_Task to complete_
Reproduce, exactly, the lines of the material below from the line containing "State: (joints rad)" through the line containing "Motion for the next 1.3", with both end lines included and nothing else.

_Information provided_
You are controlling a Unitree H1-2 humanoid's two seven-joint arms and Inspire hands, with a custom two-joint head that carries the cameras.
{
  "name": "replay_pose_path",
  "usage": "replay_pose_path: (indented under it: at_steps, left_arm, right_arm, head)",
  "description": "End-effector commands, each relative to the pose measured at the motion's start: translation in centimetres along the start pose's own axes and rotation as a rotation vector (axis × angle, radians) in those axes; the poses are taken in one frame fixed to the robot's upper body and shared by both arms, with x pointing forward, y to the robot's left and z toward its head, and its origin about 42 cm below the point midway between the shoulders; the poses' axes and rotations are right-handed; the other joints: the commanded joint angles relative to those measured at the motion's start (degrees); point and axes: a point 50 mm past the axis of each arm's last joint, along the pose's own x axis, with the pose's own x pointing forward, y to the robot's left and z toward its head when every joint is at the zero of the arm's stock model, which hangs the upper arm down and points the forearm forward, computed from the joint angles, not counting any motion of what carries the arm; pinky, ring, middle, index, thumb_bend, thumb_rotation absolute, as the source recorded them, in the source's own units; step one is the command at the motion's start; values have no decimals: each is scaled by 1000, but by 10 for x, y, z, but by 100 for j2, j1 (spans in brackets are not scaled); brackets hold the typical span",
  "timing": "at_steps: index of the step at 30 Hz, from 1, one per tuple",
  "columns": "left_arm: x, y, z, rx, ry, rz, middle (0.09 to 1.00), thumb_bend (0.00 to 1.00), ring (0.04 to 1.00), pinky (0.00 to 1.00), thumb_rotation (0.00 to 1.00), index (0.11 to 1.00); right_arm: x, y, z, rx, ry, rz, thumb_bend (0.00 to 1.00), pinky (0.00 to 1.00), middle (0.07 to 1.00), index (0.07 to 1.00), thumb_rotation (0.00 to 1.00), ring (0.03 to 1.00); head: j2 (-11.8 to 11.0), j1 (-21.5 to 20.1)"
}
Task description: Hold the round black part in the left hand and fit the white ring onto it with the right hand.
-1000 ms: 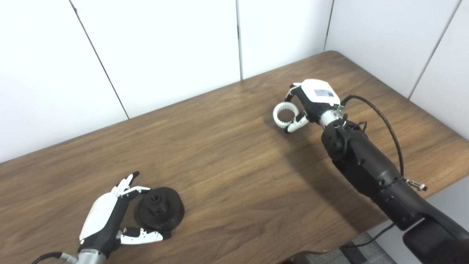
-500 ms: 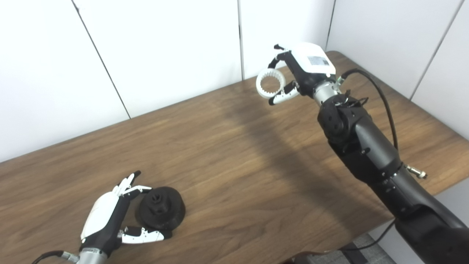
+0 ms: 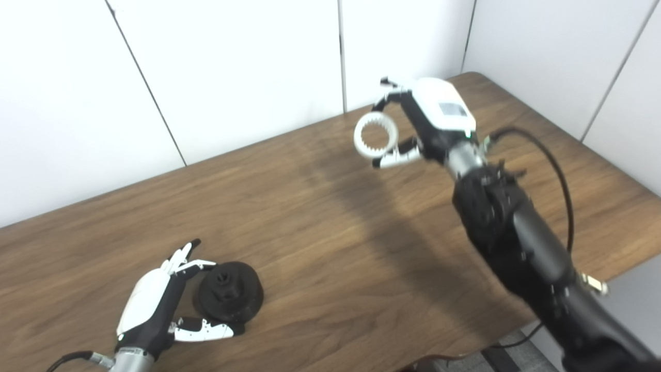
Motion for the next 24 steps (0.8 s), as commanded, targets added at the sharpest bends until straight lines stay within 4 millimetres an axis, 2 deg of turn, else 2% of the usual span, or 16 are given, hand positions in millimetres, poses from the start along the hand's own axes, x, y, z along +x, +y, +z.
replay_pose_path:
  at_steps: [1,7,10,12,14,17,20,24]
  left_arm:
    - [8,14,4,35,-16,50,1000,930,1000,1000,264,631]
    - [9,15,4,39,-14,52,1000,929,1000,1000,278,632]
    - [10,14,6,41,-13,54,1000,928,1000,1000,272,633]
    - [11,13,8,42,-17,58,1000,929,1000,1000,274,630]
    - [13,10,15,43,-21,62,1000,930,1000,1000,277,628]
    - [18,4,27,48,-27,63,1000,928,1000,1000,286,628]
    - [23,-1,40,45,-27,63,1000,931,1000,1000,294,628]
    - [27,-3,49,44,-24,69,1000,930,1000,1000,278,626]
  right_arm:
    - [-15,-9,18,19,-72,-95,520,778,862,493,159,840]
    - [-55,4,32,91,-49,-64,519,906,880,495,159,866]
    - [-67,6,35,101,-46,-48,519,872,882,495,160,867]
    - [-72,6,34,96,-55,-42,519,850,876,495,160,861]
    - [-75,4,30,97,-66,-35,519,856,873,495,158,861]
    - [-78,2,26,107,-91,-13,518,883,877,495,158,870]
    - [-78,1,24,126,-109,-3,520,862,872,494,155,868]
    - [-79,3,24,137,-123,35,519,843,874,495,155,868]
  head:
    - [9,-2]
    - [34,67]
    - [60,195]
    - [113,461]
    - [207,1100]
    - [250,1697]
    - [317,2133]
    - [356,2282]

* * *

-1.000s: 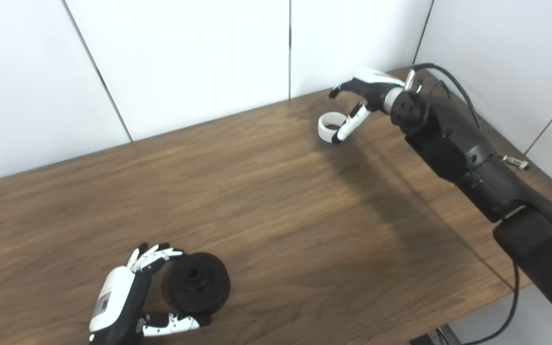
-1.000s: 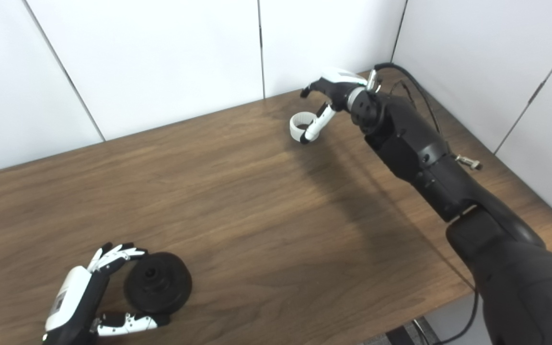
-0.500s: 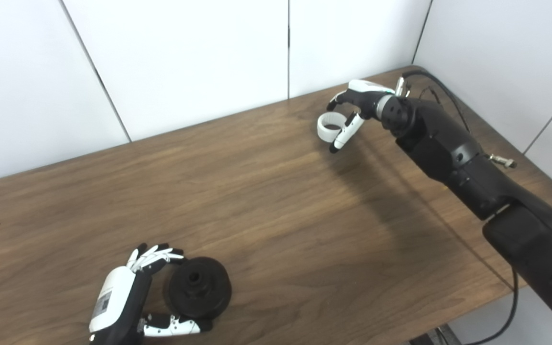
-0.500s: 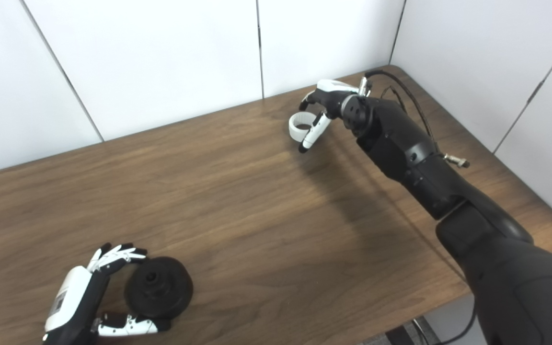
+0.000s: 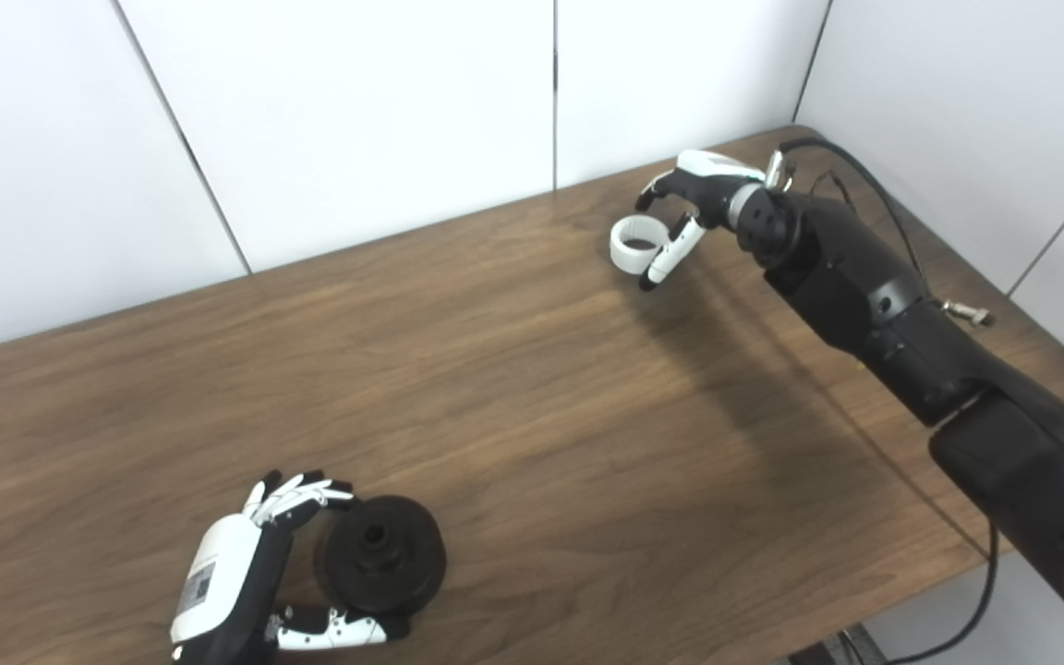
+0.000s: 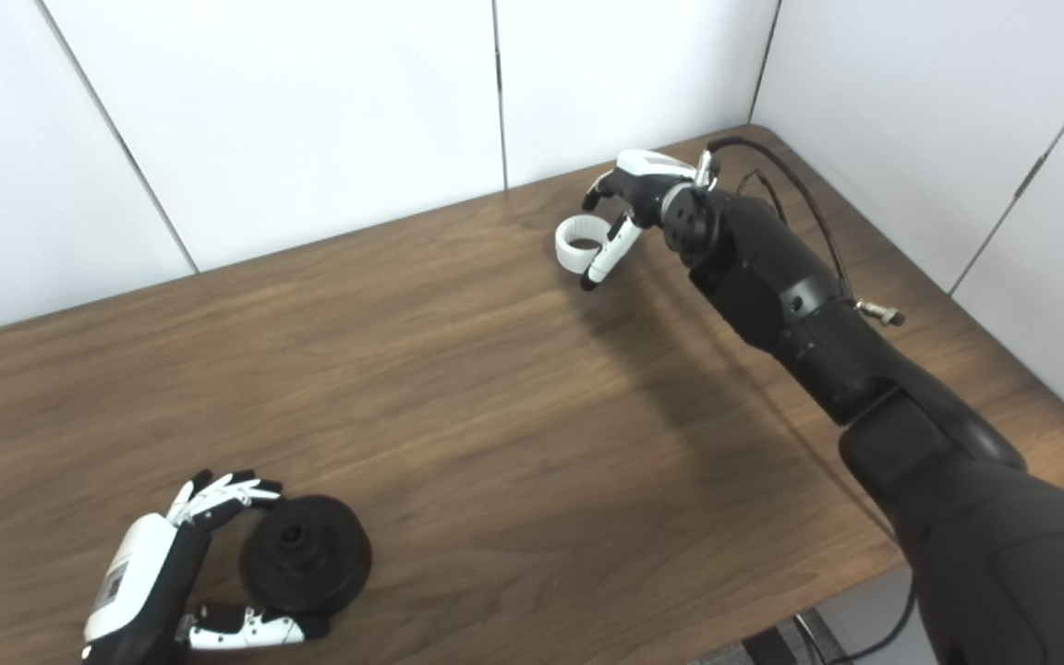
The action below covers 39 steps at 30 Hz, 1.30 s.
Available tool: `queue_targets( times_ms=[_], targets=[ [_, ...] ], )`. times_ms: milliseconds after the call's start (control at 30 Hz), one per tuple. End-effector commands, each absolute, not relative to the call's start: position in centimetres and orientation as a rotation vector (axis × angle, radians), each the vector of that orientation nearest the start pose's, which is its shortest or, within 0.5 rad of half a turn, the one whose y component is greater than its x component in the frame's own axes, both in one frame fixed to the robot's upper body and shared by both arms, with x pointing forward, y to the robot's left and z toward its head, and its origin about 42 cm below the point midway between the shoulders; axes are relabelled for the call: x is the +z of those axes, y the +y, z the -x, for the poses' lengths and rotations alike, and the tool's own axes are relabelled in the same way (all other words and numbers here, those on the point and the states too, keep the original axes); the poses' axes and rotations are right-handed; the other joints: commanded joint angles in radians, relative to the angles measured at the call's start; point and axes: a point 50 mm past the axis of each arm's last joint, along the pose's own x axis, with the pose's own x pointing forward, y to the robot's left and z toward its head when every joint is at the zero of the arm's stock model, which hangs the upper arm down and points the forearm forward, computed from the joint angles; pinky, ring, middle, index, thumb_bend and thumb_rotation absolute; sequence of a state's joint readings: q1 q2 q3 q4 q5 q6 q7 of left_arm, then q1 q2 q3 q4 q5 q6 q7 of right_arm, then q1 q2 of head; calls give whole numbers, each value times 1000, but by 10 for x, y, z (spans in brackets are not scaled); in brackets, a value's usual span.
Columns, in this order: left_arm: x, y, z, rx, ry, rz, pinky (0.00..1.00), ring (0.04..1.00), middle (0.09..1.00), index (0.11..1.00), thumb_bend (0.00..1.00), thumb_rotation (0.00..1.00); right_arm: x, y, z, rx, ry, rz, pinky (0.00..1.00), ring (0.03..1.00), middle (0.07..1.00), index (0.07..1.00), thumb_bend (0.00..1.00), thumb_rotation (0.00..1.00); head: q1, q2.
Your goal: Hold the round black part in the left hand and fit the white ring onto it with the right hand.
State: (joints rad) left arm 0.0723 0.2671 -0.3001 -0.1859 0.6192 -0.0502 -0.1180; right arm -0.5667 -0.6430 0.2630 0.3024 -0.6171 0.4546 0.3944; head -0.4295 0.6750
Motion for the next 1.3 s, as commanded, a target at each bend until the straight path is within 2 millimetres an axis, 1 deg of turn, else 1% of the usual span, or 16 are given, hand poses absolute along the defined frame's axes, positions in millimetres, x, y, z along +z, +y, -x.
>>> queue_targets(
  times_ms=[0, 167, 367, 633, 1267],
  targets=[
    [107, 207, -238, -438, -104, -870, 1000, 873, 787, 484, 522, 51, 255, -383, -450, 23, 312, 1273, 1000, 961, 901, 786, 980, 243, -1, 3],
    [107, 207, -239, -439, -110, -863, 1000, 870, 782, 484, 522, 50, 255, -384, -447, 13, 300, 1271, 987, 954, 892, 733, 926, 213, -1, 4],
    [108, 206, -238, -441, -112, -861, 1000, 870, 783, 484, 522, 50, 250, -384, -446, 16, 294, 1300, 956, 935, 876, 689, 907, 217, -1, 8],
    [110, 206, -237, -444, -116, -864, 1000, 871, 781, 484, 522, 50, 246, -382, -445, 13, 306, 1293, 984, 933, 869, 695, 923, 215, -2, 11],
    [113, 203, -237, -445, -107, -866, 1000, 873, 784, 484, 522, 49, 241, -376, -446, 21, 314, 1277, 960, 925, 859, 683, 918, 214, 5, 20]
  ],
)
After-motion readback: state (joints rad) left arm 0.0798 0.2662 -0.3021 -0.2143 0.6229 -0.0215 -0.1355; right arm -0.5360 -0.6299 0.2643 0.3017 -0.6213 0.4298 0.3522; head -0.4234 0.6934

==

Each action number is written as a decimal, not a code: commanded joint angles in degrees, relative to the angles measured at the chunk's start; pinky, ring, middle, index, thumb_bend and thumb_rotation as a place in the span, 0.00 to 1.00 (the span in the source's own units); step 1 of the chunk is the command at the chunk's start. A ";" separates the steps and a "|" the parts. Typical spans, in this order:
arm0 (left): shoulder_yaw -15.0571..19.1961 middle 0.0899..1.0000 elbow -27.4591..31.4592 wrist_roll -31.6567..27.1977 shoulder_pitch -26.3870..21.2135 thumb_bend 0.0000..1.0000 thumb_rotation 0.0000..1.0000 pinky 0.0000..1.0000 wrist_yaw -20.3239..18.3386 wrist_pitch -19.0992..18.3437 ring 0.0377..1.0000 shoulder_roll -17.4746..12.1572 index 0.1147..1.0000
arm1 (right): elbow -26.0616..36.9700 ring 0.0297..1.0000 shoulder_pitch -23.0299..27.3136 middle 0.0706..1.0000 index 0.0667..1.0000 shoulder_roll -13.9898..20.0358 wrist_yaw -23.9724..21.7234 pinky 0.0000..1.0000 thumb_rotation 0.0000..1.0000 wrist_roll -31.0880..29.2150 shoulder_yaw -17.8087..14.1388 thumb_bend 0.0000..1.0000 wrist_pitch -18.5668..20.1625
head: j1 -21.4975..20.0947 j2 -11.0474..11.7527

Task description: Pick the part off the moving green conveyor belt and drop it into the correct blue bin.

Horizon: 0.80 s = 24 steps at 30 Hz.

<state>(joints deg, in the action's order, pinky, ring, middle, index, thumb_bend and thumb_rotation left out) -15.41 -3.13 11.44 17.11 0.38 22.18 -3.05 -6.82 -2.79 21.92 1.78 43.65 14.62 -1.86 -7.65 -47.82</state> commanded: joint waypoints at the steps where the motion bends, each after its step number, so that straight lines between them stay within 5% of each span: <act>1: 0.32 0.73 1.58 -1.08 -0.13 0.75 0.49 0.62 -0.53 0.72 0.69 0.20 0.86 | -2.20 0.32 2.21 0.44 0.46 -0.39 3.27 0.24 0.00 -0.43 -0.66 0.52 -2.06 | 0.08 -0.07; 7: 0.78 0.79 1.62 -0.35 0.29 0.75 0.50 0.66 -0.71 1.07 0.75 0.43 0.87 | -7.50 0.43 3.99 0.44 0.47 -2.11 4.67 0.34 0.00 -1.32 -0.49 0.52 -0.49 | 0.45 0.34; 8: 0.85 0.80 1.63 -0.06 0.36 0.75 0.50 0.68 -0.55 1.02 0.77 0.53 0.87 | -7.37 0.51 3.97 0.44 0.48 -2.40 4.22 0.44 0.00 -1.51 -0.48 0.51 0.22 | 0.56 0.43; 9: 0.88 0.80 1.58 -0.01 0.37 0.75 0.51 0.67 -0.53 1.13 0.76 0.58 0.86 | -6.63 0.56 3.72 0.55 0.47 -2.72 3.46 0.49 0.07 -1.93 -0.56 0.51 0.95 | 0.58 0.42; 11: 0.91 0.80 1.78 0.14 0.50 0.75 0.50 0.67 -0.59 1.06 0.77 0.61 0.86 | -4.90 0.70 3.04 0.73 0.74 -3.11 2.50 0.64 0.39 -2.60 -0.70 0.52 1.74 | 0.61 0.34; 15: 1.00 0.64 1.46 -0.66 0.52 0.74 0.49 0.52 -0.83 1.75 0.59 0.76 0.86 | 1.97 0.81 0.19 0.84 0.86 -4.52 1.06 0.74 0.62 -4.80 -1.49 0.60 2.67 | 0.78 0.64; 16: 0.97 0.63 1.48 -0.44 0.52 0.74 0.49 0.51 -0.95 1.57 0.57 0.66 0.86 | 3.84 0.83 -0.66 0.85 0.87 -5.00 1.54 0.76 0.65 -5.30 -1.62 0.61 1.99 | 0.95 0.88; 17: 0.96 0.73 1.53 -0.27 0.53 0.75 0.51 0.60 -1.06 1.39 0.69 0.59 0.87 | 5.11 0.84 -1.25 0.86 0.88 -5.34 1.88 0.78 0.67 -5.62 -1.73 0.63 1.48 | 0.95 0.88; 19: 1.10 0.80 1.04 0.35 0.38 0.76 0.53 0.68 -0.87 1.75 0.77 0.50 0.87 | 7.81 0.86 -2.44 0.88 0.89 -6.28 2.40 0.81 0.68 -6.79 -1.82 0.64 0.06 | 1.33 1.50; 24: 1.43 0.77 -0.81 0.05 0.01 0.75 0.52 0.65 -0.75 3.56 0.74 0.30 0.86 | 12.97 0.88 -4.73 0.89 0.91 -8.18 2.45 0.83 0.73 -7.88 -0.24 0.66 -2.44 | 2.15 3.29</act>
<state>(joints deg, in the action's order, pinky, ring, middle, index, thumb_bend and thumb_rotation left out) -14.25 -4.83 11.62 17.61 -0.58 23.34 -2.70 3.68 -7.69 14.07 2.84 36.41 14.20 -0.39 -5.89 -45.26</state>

_Answer to this exercise_
State: (joints rad) left arm 0.0723 0.2671 -0.3001 -0.1859 0.6192 -0.0502 -0.1180; right arm -0.5667 -0.6430 0.2630 0.3024 -0.6171 0.4546 0.3944; head -0.4295 0.6750
Motion for the next 1.3 s, as commanded, a target at each bend until the straight path is within 2 millimetres an axis, 1 deg of turn, else 1% of the usual span, or 16 are given, hand poses absolute along the defined frame's axes, positions in millimetres, x, y, z along +z, +y, -x.

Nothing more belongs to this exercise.